Neste preciso momento, o mundo poderá ser surpreendido por um golpe de mão desferido por algumas unidades motorizadas de Kadhafi, criteriosamente escolhidas e convenientemente equipadas. Nem sequer necessitará de aviões ou de helicópteros, estando Bengazi desprovida do grosso de homens em armas, mas sem mísseis portáteis anti-aéreos, peças anti-tanque ou blindados com um real valor militar. Como dizem os jornalistas no terreno, nota-se que os insurrectos se têm concentrado em grupos mais ou menos numerosos, nas imediações da Via Balbia e sempre perto da faixa costeira, desde esta manhã sob bombardeamento naval, aéreo e terrestre. Mas o que dizer acerca da possibilidade de um inesperado ataque directo a Bengazi, por parte de unidades surgidas do nada, isto é, do deserto? Tal já aconteceu e surpreendeu unidades regulares e bem equipadas de uma grande potência.
Se Kadhafi já perdeu a Líbia no plano político, parece ainda longe de ter dito a derradeira palavra no campo das operações bélicas. Basta-lhe abrir um livro de história do Afrika Korps e copiar, com muitas vantagens, Rommel. Terá a presença de espírito para o que é óbvio?
Nota: como ontem fazia notar o nosso leitor GP, notemos que estes combatentes de ambos os lados, não podem ser considerados como aquilo que se designa de "amigos do ocidente". O conceito de "democracia" é lato e conhece-se a forma depreciativa com que somos tidos naquela parte do mundo, ou melhor, entre aqueles que professam a religião de Maomé. Agora, compare-se o nosso escandaloso descalabro na preparação militar de duas gerações de jovens portugueses e a ausência no Ocidente, de qualquer tipo de ânimo que possibilite uma resistência efectiva. A queda do bloco de leste levou à apressada redução dos efectivos militares em toda a Europa, adoptando-se também o controverso modelo do exército profissional. Hoje em dia salta à vista, a consequência imediata deste desastre: a total ausência dos conhecimentos mínimos acerca da defesa e manuseamento de equipamentos. Aqui está um aspecto a considerar pelos agentes políticos. Sem qualquer noção de pátria, nação, fidelidade a uma causa - monárquica ou republicana - e com Deus morto e bem enterrado, uma boa parte da Europa encontra-se praticamente indefesa. A Grã-Bretanha poderá ser a excepção, pois "morrer pela Rainha", transcende em muito as palavras, dando alguma consistência a um todo nacional.

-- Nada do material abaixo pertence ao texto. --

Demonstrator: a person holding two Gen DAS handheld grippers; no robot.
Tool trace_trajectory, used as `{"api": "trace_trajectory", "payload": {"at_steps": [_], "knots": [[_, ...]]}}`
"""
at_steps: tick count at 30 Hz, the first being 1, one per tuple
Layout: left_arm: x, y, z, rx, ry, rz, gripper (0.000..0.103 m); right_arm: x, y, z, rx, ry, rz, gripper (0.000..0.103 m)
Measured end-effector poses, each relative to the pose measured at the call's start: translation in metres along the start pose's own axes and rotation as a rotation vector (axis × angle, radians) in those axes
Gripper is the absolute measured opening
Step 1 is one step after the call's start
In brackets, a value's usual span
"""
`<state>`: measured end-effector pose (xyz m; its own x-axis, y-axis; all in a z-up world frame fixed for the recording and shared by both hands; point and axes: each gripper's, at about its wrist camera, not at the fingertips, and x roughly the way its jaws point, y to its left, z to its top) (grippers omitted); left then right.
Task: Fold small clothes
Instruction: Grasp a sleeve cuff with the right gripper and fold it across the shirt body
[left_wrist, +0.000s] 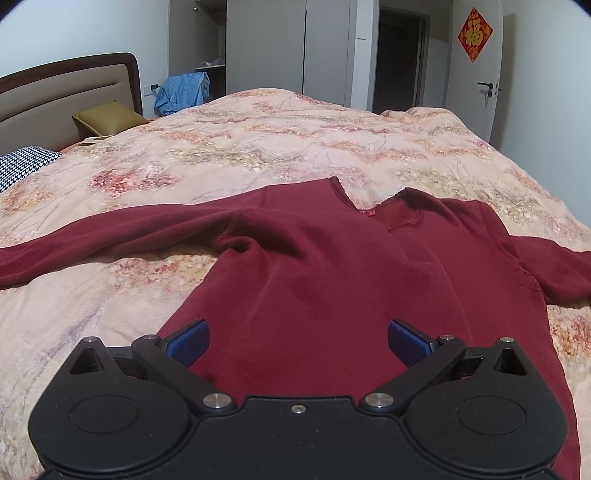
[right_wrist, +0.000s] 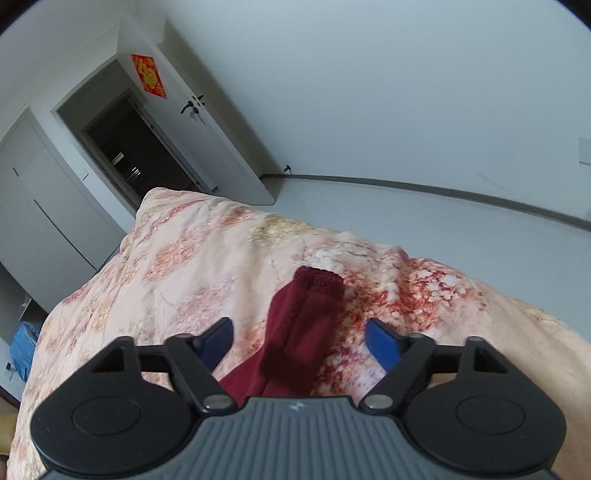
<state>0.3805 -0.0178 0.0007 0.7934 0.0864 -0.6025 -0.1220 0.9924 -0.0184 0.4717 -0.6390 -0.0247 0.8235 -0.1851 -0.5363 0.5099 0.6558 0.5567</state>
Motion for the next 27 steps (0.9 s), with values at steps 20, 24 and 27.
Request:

Muitos poderão contestar, referindo a fragilidade das convicções religiosas de quem hoje berra Alá-u-Akbar! a plenos pulmões. Pois bem, mas gritam por algo que não podem definir, mas que inegavelmente os galvaniza, mostrando o peito às balas. As medonhas imagens de Zauía destroçada e com as ruas juncadas de quads anti-aéreos abandonados, são sempre enquadradas por cânticos religiosos difundidos em alta gritaria pelos altifalantes. Imaginam isto na Europa?